Graceful Degradation: Handle missing optional data

try:
    extra_data = load_optional_data()
except FileNotFoundError:
    logger.warning("Optional data not found, using defaults")
    extra_data = defaults

Fail Fast: Stop on critical errors

if not network.buses.any():
    raise ValueError("Network has no buses!")

Logging Strategy#

# DEBUG: Detailed diagnostic info
logger.debug(f"Processing bus {bus_name} with {n_gens} generators")

# INFO: Progress milestones
logger.info(f"Added {n_generators} generators to network")

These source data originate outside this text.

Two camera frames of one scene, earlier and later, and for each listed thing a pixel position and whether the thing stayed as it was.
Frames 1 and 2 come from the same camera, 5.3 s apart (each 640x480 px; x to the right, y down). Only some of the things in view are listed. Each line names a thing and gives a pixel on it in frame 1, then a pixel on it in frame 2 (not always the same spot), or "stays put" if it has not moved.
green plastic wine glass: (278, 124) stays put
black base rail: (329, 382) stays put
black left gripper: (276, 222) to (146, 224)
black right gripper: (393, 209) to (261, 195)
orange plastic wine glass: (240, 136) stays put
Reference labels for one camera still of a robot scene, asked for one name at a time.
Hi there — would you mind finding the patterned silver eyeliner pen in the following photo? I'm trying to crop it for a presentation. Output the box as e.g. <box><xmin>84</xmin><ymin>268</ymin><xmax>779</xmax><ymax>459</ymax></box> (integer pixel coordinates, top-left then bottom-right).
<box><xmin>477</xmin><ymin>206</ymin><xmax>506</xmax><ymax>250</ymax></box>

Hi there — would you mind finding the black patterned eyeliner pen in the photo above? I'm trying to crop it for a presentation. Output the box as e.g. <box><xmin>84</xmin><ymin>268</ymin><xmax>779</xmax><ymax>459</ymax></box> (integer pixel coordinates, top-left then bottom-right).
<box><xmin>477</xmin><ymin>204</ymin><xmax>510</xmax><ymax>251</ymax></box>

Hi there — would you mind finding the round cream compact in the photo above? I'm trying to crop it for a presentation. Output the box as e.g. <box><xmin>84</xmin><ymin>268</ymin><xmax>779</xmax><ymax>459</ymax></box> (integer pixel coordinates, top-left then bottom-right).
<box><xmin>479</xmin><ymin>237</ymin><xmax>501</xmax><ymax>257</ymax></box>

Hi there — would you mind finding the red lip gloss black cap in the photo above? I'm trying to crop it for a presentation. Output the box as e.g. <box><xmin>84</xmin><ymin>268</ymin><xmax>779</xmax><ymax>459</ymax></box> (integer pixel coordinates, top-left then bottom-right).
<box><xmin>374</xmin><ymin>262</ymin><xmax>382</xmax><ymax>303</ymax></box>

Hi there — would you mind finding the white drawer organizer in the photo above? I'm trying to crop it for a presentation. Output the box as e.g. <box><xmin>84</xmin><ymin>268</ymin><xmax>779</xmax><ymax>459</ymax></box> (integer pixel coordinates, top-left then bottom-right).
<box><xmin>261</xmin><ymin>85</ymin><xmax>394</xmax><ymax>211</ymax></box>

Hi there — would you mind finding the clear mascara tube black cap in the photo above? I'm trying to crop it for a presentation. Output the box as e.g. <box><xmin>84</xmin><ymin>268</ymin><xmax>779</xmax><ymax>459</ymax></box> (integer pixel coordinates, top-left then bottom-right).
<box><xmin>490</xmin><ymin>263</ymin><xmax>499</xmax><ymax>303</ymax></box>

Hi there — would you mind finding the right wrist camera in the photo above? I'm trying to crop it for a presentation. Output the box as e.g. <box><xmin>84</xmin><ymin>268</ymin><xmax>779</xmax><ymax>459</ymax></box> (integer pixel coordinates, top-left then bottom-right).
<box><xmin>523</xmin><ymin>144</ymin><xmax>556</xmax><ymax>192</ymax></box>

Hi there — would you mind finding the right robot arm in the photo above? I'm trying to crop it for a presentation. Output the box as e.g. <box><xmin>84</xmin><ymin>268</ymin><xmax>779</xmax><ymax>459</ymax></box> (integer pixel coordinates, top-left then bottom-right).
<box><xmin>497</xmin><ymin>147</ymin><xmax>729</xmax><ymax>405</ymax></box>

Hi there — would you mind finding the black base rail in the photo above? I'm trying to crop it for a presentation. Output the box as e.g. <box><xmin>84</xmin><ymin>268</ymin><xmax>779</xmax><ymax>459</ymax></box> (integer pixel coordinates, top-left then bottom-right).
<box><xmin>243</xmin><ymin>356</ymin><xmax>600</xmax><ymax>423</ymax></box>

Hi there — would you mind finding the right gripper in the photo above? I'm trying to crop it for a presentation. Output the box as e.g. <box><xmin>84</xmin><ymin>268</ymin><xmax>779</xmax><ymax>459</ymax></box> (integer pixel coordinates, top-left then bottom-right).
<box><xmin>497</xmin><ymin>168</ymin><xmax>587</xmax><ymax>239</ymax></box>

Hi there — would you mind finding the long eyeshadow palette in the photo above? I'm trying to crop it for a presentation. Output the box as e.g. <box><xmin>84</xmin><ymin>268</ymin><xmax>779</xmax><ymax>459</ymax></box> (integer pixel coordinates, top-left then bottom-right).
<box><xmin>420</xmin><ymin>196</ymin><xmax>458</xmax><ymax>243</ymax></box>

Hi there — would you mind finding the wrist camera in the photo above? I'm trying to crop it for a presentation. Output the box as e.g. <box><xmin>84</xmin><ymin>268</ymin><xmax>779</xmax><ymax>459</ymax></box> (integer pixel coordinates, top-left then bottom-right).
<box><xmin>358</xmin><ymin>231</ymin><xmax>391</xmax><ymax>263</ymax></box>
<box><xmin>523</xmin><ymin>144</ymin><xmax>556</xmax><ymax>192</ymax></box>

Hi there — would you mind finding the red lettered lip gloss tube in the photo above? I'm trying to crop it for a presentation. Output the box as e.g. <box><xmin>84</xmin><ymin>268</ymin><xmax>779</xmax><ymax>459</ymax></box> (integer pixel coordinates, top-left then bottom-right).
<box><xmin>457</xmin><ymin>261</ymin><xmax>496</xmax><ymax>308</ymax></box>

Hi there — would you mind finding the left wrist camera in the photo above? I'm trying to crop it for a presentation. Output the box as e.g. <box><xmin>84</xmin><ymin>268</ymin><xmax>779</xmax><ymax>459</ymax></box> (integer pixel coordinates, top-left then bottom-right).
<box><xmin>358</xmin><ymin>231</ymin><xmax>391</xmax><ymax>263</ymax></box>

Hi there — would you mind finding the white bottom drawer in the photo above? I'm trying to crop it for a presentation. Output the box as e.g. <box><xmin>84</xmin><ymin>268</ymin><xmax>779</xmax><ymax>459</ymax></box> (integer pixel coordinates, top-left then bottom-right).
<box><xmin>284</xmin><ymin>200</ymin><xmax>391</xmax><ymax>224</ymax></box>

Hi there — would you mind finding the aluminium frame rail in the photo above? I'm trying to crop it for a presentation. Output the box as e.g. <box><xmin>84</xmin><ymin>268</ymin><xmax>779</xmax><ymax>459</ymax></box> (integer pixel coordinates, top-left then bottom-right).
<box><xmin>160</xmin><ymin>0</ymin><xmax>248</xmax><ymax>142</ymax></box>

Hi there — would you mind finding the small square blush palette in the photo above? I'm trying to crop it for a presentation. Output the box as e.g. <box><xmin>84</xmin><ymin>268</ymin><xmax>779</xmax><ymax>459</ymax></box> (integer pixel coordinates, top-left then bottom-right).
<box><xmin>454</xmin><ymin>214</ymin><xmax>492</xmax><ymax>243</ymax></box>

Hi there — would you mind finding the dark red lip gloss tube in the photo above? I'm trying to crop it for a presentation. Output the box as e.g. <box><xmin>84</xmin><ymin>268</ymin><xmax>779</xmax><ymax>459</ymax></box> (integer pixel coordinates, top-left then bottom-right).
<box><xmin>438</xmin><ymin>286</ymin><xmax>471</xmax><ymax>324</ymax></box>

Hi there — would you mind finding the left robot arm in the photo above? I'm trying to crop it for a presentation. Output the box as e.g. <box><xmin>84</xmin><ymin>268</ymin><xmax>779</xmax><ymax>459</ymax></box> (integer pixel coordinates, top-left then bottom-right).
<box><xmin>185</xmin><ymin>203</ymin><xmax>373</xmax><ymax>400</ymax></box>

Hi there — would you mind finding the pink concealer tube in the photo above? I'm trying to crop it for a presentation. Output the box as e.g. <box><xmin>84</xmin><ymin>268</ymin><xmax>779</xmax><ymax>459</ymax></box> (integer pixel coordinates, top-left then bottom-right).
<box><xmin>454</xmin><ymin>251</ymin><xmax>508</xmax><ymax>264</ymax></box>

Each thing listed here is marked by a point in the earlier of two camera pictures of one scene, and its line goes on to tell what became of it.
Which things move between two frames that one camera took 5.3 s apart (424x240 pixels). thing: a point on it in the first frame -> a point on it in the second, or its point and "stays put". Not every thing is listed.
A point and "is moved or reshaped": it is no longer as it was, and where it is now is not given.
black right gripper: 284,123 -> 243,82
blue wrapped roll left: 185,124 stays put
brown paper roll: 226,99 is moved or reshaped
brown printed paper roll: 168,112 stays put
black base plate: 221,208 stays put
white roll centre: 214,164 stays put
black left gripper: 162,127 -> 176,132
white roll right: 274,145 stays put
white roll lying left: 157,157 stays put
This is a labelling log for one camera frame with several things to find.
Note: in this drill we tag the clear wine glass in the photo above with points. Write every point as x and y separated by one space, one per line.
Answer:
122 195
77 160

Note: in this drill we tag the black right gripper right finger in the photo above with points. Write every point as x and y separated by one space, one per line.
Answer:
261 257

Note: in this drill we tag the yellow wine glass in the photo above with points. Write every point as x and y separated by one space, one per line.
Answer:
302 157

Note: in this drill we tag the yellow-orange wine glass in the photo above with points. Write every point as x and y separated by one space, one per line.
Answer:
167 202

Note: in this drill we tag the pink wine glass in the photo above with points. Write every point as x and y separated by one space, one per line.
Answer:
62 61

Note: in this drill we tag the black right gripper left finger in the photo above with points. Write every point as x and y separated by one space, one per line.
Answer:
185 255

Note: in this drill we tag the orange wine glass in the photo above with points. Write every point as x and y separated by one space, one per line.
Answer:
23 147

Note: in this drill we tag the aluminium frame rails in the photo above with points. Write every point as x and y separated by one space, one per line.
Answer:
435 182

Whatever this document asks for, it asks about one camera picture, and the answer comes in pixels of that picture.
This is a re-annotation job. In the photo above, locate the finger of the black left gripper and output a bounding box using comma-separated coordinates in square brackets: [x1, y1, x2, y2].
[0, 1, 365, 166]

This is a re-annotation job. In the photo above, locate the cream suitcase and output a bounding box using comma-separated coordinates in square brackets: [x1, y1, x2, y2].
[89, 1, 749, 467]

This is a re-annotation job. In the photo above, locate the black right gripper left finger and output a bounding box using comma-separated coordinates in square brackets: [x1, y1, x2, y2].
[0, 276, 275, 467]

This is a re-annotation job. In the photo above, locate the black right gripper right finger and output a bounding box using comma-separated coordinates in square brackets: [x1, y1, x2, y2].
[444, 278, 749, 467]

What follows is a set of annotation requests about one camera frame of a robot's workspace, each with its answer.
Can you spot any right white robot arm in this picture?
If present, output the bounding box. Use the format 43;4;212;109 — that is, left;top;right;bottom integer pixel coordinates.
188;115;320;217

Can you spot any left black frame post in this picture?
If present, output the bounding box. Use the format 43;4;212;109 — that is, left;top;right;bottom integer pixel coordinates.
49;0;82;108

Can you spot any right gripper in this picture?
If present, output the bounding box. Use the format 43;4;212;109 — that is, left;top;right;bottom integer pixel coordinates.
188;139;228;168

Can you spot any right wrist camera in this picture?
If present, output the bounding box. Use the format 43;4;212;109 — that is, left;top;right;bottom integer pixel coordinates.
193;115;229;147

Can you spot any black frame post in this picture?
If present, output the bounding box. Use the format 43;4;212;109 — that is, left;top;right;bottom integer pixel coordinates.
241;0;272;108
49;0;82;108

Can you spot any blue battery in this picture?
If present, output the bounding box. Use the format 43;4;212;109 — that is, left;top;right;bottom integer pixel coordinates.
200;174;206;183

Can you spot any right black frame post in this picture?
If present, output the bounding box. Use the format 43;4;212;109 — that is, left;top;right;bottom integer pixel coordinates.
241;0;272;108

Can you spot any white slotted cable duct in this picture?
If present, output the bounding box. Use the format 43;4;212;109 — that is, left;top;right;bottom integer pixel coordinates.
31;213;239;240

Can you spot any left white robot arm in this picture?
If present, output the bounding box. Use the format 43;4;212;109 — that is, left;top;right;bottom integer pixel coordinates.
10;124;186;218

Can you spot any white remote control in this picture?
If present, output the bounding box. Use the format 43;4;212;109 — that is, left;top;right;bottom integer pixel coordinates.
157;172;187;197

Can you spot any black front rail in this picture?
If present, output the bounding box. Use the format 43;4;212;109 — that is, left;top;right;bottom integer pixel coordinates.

# WARNING: Recoverable issues
logger.warning(f"Missing coordinates for {n_missing} sites, skipping")

# ERROR: Problems requiring attention
logger.error(f"Solver returned infeasible status")

Extension Points#

Adding New Technologies#

Define carrier in carrier_definitions.py
Add data processing in integration module
Update profile generation if needed
Add configuration options

Adding New Data Sources#

Place raw data in data/
Create processing script
Add Snakemake rule
Update scenario detection if needed

Adding New Analysis#

Create analysis script
Add rule in analysis.smk
Define output format (HTML, CSV, etc.)

Performance Considerations#

Memory Management#

Large networks use ~8GB RAM
Time series stored efficiently (NetCDF)
Profile caching to avoid recomputation

Computation Scaling#

Factor	Impact
More buses	O(n²) for LOPF
More timesteps	Linear
More generators	Sublinear (grouped)

Optimization#

Network clustering for faster solving
Parallel rule execution
Profile pre-generation